La durée de la période d’incubation du SARS-CoV-2 est un paramètre crucial, qui explique la transmission sournoise de cette infection. Au début de la pandémie, elle était estimée à 7 voire 14 jours, justifiant de longues périodes d’isolement imposées par certains pays, mais peu de travaux ont étudié de façon systématique son évolution dans le temps, selon les variants. La première large méta-analyse comparant les périodes d’incubation des différents variants est parue dans le JAMA.

La période d’incubation d’une maladie infectieuse est un paramètre épidémiologique fondamental, qui détermine aussi bien la définition des cas que la durée du suivi pour la recherche des contacts et la détection des cas secondaires, et la mise en place de mesures visant à réduire la transmission. Le contact-tracing, en particulier, peut varier en fonction des estimations sur la période d’incubation, car il s’agit d’identifier les personnes ayant pu être contaminées par un cas lorsque celui-ci était contagieux à son insu (avant l’apparition des symptômes). Actuellement, en France, la période prise en compte pour le contact-tracing est de 48 heures avant l’apparition de symptômes (plus courte qu’auparavant, où elle a pu s’élever à 14 jours au tout début de la pandémie) ; en l’absence de symptômes, les 7 jours qui précèdent la date de prélèvement du test positif sont pris en compte.

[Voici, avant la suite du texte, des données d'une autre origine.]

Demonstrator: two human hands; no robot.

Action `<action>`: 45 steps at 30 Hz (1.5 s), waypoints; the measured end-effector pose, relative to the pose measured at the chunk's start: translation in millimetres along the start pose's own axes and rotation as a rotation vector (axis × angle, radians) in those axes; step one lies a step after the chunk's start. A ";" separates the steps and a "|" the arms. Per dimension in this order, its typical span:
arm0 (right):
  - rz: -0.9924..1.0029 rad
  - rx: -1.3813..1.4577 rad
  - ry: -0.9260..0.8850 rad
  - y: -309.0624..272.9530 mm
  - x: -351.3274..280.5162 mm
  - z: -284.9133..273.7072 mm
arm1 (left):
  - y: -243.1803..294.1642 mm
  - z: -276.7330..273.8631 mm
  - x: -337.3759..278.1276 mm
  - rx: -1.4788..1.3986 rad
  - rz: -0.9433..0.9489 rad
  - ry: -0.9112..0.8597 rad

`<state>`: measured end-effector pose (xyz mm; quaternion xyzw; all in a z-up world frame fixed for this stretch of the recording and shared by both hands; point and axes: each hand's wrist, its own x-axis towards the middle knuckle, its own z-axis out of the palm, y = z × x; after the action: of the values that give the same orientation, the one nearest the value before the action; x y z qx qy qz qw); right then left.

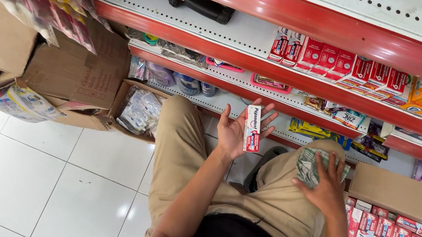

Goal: The recorder is scanning toothpaste boxes and placing them onto a grocery store shelf from a cardboard box.

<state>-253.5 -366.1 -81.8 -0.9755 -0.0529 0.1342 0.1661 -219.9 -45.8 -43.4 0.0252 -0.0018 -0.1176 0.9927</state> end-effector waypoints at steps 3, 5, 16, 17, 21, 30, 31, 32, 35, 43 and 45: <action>-0.017 0.195 0.014 -4.2 -11.8 -40.6 | -2.3 -10.7 -2.3 0.006 -0.016 0.038; -0.034 -0.024 -0.063 -23.9 -18.3 -48.4 | -10.8 -21.8 -6.9 -0.005 -0.025 0.033; -0.046 0.203 0.413 15.8 10.7 11.6 | -38.6 -33.7 -5.1 -0.068 -0.166 0.037; -0.089 0.474 0.452 -8.5 6.6 -7.7 | -40.2 -32.3 -7.3 -0.037 -0.183 0.068; -0.262 0.528 0.365 -87.8 13.6 -30.2 | -55.8 -90.9 -5.2 -0.381 -0.189 -0.260; -0.689 0.256 0.065 -175.0 -23.3 -8.1 | -4.4 -45.3 -14.7 0.031 0.072 0.170; -0.699 0.259 0.065 -173.6 -25.2 -7.0 | -3.5 -42.6 -16.4 0.037 0.081 0.169; -0.696 0.300 0.059 -172.0 -26.8 -6.3 | -3.0 -39.6 -17.2 0.046 0.049 0.171; -0.694 0.342 0.092 -174.1 -8.4 -15.9 | -15.5 -34.1 -18.7 0.094 -0.011 0.151; -0.702 0.263 0.178 -186.6 11.4 -19.3 | -19.8 -27.5 -12.7 0.062 0.043 0.097; -0.767 0.236 0.101 -188.5 -6.4 -16.7 | -10.5 -41.2 -6.2 -0.192 0.127 -0.076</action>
<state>-266.0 -195.2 -1.3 -0.8646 -0.3892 0.0196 0.3171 -227.9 -52.5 -85.0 -0.0748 -0.0298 -0.0552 0.9952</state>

Ces règles ont ainsi été revues à la baisse au gré des nouvelles vagues de Covid mettant en jeu les variants successifs, pour trouver un compromis entre l’endiguement de la transmission et l’acceptabilité des mesures par la population. Toutefois, jusqu’à présent aucune étude n’avait évalué les différences dans les périodes d’incubation de chaque variant du SARS-CoV-2 – donc, par extension, la pertinence des mesures prises pour la recherche des contacts et la détection des cas secondaires. C’est désormais chose faite, grâce à une large méta-analyse parue dans le JAMA.

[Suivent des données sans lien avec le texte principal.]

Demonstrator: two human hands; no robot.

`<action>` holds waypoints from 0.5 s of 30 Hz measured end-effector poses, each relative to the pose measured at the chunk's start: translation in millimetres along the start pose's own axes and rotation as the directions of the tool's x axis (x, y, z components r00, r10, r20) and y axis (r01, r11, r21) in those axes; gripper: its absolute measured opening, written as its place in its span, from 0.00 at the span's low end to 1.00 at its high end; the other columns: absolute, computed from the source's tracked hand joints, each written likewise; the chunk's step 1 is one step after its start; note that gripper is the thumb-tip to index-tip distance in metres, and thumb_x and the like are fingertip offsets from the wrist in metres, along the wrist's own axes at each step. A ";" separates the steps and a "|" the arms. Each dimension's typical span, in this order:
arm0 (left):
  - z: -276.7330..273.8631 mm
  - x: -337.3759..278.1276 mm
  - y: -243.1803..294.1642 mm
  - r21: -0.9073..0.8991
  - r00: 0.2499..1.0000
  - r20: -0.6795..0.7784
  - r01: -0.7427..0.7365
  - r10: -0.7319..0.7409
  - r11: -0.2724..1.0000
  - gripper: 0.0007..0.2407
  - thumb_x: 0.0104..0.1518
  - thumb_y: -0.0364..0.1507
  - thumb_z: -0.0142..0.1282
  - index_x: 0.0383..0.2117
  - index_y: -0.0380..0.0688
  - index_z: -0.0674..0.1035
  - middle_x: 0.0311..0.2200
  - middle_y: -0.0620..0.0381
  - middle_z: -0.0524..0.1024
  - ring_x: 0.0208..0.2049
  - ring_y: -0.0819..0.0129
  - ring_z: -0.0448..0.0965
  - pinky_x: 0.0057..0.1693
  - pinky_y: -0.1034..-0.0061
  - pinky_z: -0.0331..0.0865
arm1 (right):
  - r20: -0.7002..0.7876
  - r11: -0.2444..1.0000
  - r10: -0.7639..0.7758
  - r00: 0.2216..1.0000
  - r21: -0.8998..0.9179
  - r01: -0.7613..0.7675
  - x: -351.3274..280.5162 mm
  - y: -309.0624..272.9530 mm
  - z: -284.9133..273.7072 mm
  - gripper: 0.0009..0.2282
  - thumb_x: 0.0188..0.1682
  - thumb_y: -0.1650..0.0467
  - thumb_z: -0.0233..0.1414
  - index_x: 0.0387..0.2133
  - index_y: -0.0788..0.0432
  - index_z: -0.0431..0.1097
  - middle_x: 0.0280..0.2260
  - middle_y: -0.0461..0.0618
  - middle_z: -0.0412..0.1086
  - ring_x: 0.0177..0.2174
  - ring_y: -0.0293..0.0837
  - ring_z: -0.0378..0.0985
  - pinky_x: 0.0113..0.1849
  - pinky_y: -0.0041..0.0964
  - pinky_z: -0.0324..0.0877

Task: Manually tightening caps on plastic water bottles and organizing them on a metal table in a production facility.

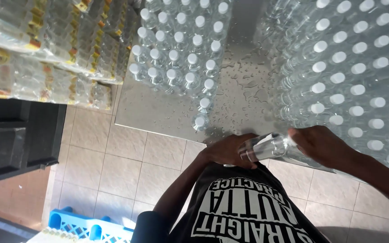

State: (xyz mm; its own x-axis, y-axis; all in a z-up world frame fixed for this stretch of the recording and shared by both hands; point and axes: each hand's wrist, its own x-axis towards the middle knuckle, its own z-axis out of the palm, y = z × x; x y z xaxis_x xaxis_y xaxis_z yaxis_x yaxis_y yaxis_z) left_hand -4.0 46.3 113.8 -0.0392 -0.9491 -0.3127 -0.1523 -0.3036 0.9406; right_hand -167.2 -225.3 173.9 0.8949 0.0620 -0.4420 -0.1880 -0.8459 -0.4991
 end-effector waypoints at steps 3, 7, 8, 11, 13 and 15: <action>3.2 -7.2 15.4 0.086 0.995 -0.068 0.080 -0.074 0.993 0.40 0.47 0.49 0.66 0.70 0.53 0.66 0.59 0.44 0.81 0.54 0.42 0.84 0.58 0.53 0.77 | 0.279 0.827 0.418 0.864 0.275 -0.489 -4.3 -32.4 -16.8 0.36 0.60 0.50 0.33 0.10 0.61 0.68 0.11 0.54 0.74 0.14 0.47 0.75 0.34 0.42 0.75; 4.1 -2.6 -3.5 0.018 1.000 0.018 0.006 -0.006 1.000 0.42 0.43 0.56 0.63 0.67 0.50 0.68 0.58 0.49 0.81 0.52 0.50 0.84 0.54 0.58 0.79 | 0.186 0.926 0.377 0.907 -0.110 -0.362 -17.1 -35.7 -21.4 0.14 0.60 0.51 0.41 0.42 0.43 0.66 0.19 0.41 0.71 0.19 0.40 0.75 0.29 0.37 0.67; 3.0 -3.8 -8.1 0.013 1.000 0.027 0.003 -0.004 1.000 0.42 0.43 0.56 0.63 0.67 0.50 0.68 0.58 0.49 0.81 0.52 0.50 0.84 0.54 0.58 0.79 | 0.189 0.922 0.385 0.903 -0.108 -0.371 -22.5 -31.4 -18.9 0.14 0.60 0.51 0.41 0.42 0.43 0.66 0.19 0.41 0.71 0.19 0.40 0.75 0.29 0.37 0.67; -9.0 -6.1 -15.4 -0.182 0.985 0.135 -0.082 0.108 0.980 0.45 0.43 0.46 0.73 0.72 0.48 0.65 0.66 0.48 0.74 0.64 0.47 0.76 0.65 0.55 0.72 | 0.055 0.957 -0.058 0.997 -0.283 0.071 -26.5 -17.8 -14.6 0.22 0.55 0.48 0.46 0.52 0.48 0.68 0.45 0.42 0.76 0.38 0.47 0.85 0.38 0.48 0.81; -10.3 -5.9 -9.2 -0.339 0.954 0.242 -0.088 0.177 0.937 0.40 0.48 0.38 0.74 0.71 0.46 0.66 0.64 0.50 0.74 0.56 0.58 0.85 0.52 0.67 0.84 | 0.029 0.781 -0.413 0.910 -0.503 0.370 -33.0 -10.4 -12.6 0.21 0.58 0.50 0.49 0.48 0.53 0.70 0.47 0.55 0.76 0.36 0.54 0.82 0.37 0.52 0.79; -11.9 -5.5 -16.7 -0.415 0.931 0.279 -0.106 0.237 0.904 0.39 0.51 0.37 0.73 0.71 0.46 0.65 0.62 0.49 0.77 0.55 0.55 0.86 0.57 0.57 0.84 | 0.057 0.817 -0.348 0.936 -0.470 0.333 -27.9 -10.4 -13.7 0.22 0.59 0.50 0.47 0.47 0.55 0.68 0.40 0.54 0.75 0.32 0.53 0.81 0.34 0.52 0.79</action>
State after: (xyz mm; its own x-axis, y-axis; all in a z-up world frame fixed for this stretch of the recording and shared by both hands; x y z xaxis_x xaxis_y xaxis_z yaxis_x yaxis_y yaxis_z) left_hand 10.4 55.6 101.4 -0.3481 -0.9316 -0.1049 0.2759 -0.2088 0.9382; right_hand -184.7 -225.5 201.6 0.8798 0.3828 -0.2819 0.3347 -0.9199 -0.2046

Il s’agit donc de la première méta-analyse qui concerne la période d’incubation propre à chaque variant ; elle a inclus 142 études, pour un total de 8 112 patients. La majorité d’entre elles (119), dont une grande partie menée entre janvier et mars 2020 en Chine, concernait la souche ancestrale du virus, tandis que les variants les plus récents, delta et omicron, étaient analysés dans respectivement 6 études (2 368 participants) et 5 études (829 participants) menées en Asie et en Europe.

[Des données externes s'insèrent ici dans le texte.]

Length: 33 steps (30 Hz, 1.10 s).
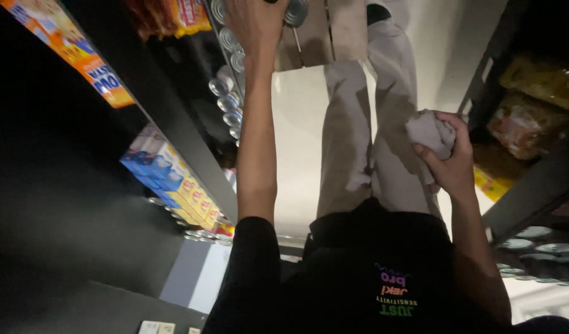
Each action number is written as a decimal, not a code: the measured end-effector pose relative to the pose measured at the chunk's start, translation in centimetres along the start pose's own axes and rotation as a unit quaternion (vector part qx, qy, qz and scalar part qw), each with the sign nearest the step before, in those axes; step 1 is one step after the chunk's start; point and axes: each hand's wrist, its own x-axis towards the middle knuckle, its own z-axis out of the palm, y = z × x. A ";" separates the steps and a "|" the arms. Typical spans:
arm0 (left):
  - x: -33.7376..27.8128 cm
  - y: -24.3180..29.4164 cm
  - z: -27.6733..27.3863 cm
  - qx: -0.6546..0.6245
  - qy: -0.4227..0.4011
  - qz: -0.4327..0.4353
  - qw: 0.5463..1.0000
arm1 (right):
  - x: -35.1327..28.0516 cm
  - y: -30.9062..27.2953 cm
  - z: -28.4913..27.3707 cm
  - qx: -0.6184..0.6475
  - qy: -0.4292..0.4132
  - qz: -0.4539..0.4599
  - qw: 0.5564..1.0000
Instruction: Wiping each canned good with a cloth and placing it onto the grocery store shelf.
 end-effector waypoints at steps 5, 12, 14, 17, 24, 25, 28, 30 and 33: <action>-0.1 -1.2 1.5 0.011 0.032 0.035 0.999 | -0.1 0.8 0.5 0.014 0.009 0.017 1.000; -0.5 -1.7 -0.8 0.012 -0.038 0.070 0.997 | -0.7 2.3 0.0 0.028 0.032 0.080 0.996; -0.8 -2.3 -1.6 -0.049 -0.002 0.125 0.991 | -1.1 2.8 -0.3 0.007 0.049 0.096 0.994; -2.4 -1.6 -3.8 -0.063 0.028 0.153 0.986 | -1.5 2.7 -1.0 0.052 0.055 0.095 0.993; -3.6 -1.2 -6.1 -0.071 0.015 0.135 0.988 | -1.6 4.4 -1.3 -0.019 0.087 -0.025 0.996; -3.5 -1.1 -6.0 -0.069 0.012 0.133 0.989 | -1.6 4.3 -1.5 -0.023 0.089 -0.034 0.995; -3.1 -0.6 -5.0 -0.056 0.002 0.103 0.993 | -1.6 4.5 -2.0 -0.027 0.092 -0.042 0.994; -2.8 -0.6 -4.2 -0.044 -0.007 0.074 0.996 | -1.5 4.8 -2.4 -0.026 0.093 -0.037 0.995; -1.7 -0.9 -3.0 -0.022 -0.022 0.097 0.995 | -1.2 5.0 -2.7 -0.017 0.082 -0.018 0.996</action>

Il est apparu que les périodes d’incubation ont décru au fur et à mesure de l’apparition des différents variants, même si les auteurs ont conclu que les différences n’étaient pas statistiquement significatives. Les périodes d’incubation moyennes calculées étaient en effet de :

  • 6,65 jours pour la souche ancestrale ;
  • 5,00 jours pour le variant alpha ;
  • 4,50 jours pour le variant bêta ;
  • 4,41 jours pour le variant delta ;
  • 3,42 jours pour le variant omicron BA.1/B.1.1.529 (études conduites entre novembre 2021 et janvier 2022).

 

Par ailleurs, selon une analyse par sous-groupes, la période d’incubation était un peu plus longue chez les patients âgés de 60 ans et plus, mais sans que la différence soit significative : 7,43 jours (d’après 8 études), contre 6,65 jours de période d’incubation moyenne en population générale, tous variants confondus. Il en allait de même pour les enfants (< 18 ans) : 8,82 jours, également d’après 8 études. Toutefois, ces études comportant des données ventilées par âge ne concernaient que la souche ancestrale et d’autres variants ayant circulé en 2020.

 

Une limite importante : les données étaient collectées rétrospectivement dans la plupart des études ; le biais de mémoire était donc non négligeable. De plus, les études étaient très hétérogènes (différences dans les populations incluses, dans les périodes de recollection des données, dans les méthodes d’analyse…), ce qui peut également influencer les estimations. Néanmoins, cette première étude comparant les différentes durées d’incubation des variants du SARS-CoV-2 semble confirmer le bien-fondé des nouvelles règles de détermination des cas contacts.

Pour en savoir plus

Wu Y, Kang L, Guo Z, et al. Incubation Period of COVID-19 Caused by Unique SARS-CoV-2 Strains.  JAMA Netw Open 2022;5(8):e2228008.